* Task prompt *
Search the data for "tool" and copy every matching line.

* Recorded data *
-- Opening Marker --

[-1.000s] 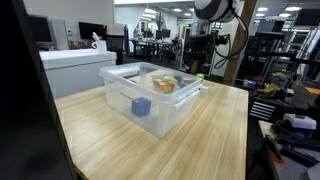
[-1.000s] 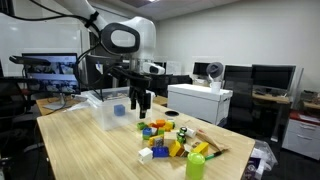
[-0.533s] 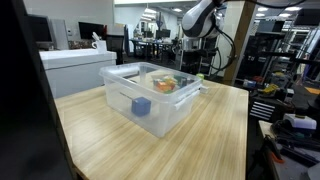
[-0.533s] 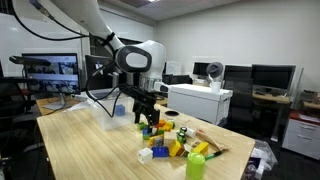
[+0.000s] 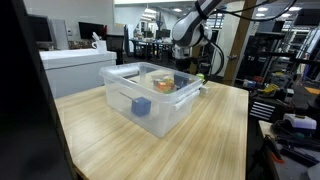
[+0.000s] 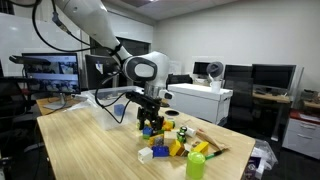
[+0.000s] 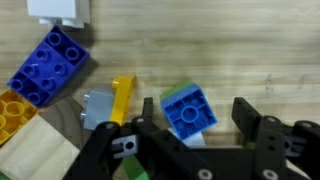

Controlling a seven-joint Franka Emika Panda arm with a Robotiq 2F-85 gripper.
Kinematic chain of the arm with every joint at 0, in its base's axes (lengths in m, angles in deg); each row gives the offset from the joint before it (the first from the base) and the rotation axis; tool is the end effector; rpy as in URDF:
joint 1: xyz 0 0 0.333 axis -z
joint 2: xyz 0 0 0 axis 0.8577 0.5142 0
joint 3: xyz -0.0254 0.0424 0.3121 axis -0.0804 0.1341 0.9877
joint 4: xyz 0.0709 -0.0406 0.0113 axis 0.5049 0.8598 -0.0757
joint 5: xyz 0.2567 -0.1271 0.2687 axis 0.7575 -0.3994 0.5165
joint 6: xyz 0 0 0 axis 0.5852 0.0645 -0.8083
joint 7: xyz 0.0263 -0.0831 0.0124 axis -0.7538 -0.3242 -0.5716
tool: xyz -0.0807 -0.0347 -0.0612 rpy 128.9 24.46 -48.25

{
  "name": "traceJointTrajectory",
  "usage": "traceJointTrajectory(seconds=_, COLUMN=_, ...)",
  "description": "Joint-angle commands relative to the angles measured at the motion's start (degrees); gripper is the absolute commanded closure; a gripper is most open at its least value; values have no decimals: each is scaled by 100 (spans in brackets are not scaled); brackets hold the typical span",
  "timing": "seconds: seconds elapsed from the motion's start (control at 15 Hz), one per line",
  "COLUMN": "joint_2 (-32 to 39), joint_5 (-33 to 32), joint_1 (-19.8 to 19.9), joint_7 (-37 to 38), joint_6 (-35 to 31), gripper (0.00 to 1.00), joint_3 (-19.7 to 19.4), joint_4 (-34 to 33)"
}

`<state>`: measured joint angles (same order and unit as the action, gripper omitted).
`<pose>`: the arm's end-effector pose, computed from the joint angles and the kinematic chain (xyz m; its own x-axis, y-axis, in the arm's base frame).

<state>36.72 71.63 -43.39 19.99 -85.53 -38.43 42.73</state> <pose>0.5572 -0.2541 0.2330 0.9802 -0.1387 -0.1416 -0.1465 -0.9881 -0.0463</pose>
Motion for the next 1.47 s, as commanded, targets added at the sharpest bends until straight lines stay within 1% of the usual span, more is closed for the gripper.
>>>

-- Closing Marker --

* Answer to this task *
Kinematic chain of the arm with every joint at 0, in its base's axes (lengths in m, angles in deg); each row gives the offset from the joint before it (the first from the base) and the rotation axis; tool is the end effector; rpy as in URDF:
tool: xyz -0.0807 -0.0347 -0.0612 rpy 128.9 24.46 -48.25

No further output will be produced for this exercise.